WHAT IS NEEDED: An exact reproduction of all the entries below is required.
━━━━━━━━
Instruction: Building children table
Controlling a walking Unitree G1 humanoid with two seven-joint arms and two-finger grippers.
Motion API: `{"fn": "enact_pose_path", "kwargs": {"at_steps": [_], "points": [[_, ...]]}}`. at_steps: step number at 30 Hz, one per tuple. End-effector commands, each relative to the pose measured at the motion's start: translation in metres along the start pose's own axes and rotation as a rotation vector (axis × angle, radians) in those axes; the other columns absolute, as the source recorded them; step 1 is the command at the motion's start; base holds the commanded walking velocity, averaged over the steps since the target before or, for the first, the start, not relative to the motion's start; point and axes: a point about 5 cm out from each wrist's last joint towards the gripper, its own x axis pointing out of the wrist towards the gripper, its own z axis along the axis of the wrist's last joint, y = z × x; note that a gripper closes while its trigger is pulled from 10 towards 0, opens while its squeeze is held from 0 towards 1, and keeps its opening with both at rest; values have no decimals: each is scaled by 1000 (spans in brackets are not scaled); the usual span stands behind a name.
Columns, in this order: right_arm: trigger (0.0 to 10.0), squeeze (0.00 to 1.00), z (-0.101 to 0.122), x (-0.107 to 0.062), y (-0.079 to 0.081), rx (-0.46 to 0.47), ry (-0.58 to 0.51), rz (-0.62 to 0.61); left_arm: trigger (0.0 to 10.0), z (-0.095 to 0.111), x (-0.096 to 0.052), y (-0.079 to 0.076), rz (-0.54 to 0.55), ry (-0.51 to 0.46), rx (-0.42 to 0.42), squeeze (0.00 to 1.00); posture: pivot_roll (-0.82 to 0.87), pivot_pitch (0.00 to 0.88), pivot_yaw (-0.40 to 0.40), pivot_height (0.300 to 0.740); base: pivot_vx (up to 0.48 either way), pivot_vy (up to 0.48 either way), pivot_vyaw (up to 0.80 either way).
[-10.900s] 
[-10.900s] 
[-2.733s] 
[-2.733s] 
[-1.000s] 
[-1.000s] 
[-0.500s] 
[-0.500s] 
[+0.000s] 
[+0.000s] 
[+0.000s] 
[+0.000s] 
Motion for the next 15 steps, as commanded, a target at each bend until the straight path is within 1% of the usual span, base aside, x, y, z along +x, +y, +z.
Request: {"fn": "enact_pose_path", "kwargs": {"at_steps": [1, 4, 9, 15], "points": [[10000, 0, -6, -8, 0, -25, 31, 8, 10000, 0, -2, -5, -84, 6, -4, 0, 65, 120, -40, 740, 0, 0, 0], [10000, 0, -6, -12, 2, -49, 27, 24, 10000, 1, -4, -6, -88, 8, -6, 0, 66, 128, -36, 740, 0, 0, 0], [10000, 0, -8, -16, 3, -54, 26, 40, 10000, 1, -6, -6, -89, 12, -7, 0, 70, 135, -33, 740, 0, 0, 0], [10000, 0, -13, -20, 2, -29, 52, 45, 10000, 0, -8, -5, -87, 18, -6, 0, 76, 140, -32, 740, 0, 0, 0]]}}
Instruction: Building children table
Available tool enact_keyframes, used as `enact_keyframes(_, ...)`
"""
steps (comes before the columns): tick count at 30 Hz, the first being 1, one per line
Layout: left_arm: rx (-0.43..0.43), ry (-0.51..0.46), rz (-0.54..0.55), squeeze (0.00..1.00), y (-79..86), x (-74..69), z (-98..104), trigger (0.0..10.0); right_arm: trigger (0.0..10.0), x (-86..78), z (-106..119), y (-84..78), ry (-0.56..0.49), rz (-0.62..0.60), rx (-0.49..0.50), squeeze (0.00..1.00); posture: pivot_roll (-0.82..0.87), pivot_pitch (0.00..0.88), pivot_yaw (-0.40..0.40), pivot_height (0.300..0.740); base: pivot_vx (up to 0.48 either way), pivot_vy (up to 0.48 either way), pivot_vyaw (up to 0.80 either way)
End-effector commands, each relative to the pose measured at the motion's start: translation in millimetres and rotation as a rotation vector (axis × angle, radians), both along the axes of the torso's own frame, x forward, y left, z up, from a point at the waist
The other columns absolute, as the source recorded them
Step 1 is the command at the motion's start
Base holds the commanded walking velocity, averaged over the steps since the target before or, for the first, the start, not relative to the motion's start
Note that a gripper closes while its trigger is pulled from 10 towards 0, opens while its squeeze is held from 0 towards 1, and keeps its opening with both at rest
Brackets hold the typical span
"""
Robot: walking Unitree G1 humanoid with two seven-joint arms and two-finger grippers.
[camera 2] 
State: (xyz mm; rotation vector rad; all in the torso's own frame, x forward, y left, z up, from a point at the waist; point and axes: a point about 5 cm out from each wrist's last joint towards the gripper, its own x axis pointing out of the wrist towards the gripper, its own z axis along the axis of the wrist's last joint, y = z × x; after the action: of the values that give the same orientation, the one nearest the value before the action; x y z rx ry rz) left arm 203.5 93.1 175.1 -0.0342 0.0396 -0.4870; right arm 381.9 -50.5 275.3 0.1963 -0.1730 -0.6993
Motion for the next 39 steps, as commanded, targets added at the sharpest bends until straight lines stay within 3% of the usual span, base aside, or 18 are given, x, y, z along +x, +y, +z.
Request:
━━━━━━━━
TASK RESPONSE:
Instruction: Building children table
Controlling a walking Unitree G1 humanoid with two seven-joint arms and two-finger grippers.
Motion API: `{"fn": "enact_pose_path", "kwargs": {"at_steps": [_], "points": [[_, ...]]}}`. at_steps: step number at 30 Hz, one per tuple. End-effector commands, each relative to the pose measured at the motion's start: translation in metres along the start pose's own axes and rotation as a rotation vector (axis × angle, radians) in those axes; the other columns absolute, as the source recorded them; step 1 is the command at the motion's start; base holds the commanded walking velocity, averaged over the steps since the target before or, for the first, the start, not relative to the motion's start; point and axes: a point about 5 cm out from each wrist's last joint towards the gripper, its own x axis pointing out of the wrist towards the gripper, its own z axis along the axis of the wrist's last joint, y = z × x; note that a gripper closes while its trigger is pulled from 10 towards 0, opens while its squeeze is held from 0 towards 1, and keeps its opening with both at rest; values have no decimals: each is scaled by 1000 (spans in brackets are not scaled); the usual span stands behind a name.
Columns, in this order: right_arm: trigger (0.0 to 10.0), squeeze (0.00 to 1.00), z (-0.101 to 0.122), x (-0.107 to 0.062), y (-0.079 to 0.081), rx (-0.46 to 0.47), ry (-0.58 to 0.51), rz (-0.62 to 0.61); left_arm: trigger (0.0 to 10.0), z (-0.095 to 0.111), x (-0.096 to 0.052), y (-0.079 to 0.076), rz (-0.54 to 0.55), ry (-0.51 to 0.46), rx (-0.42 to 0.42), squeeze (0.00 to 1.00); posture: pivot_roll (-0.82 to 0.87), pivot_pitch (0.00 to 0.88), pivot_yaw (-0.40 to 0.40), pivot_height (0.300 to 0.740); base: pivot_vx (up to 0.48 either way), pivot_vy (up to 0.48 either way), pivot_vyaw (up to 0.80 either way).
[-10.900s] 
[-10.900s] 
[-2.733s] 
[-2.733s] 
[-1.000s] 
[-1.000s] 
[-0.500s] 
[-0.500s] 
[+0.000s] 
[+0.000s] 
[+0.000s] 
[+0.000s] 
Motion for the next 15 steps, as commanded, a target at each bend until the straight path is within 1% of the usual span, base aside, x, y, z along +x, +y, +z.
Request: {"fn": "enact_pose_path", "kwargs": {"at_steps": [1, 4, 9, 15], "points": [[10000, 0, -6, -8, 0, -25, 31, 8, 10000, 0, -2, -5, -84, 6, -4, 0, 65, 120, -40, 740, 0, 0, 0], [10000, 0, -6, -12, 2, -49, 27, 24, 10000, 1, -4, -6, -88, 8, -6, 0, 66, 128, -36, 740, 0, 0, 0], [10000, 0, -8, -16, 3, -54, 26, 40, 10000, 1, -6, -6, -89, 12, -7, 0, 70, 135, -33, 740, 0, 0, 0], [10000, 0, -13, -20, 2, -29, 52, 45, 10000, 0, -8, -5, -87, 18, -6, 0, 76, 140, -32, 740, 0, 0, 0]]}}
Instruction: Building children table
Available tool enact_keyframes, used as `enact_keyframes(_, ...)`
"""
steps (comes before the columns): tick count at 30 Hz, the first being 1, one per line
Layout: left_arm: rx (-0.43..0.43), ry (-0.51..0.46), rz (-0.54..0.55), squeeze (0.00..1.00), y (-79..86), x (-74..69), z (-98..104), trigger (0.0..10.0); right_arm: trigger (0.0..10.0), x (-86..78), z (-106..119), y (-84..78), ry (-0.56..0.49), rz (-0.62..0.60), rx (-0.49..0.50), squeeze (0.00..1.00); posture: pivot_roll (-0.82..0.87), pivot_pitch (0.00..0.88), pivot_yaw (-0.40..0.40), pivot_height (0.300..0.740); base: pivot_vx (up to 0.48 either way), pivot_vy (up to 0.48 either way), pivot_vyaw (up to 0.80 either way)
End-effector commands, each relative to the pose measured at the motion's start: translation in millimetres and rotation as a rotation vector (axis × angle, radians), both along the axes of the torso's own frame, x forward, y left, z up, from a point at the waist
The other columns absolute, as the source recorded them
Step 1 is the command at the motion's start
Base holds the commanded walking velocity, averaged over the steps since the target before or, for the first, the start, not relative to the motion's start
Note that a gripper closes while its trigger is pulled from 10 towards 0, opens while its squeeze is held from 0 towards 1, and keeps its opening with both at rest
Brackets hold the typical span
"""
Robot: walking Unitree G1 humanoid with two seven-joint arms and two-finger grippers.
[camera 2] 
State: (xyz mm; rotation vector rad; all in the torso's own frame, x forward, y left, z up, from a point at the waist; point and axes: a point about 5 cm out from each wrist's last joint towards the gripper, its own x axis pointing out of the wrist towards the gripper, its own z axis along the axis of the wrist's last joint, y = z × x; after the action: of the values that give the same orientation, the one nearest the value before the action; x y z rx ry rz) left arm 203.5 93.1 175.1 -0.0342 0.0396 -0.4870; right arm 381.9 -50.5 275.3 0.1963 -0.1730 -0.6993
Motion for the next 39 steps, as commanded, targets added at the sharpest bends until straight lines stay within 3% of the usual span, base aside, or 18 are given, x, y, z along +x, +y, +z.
Request:

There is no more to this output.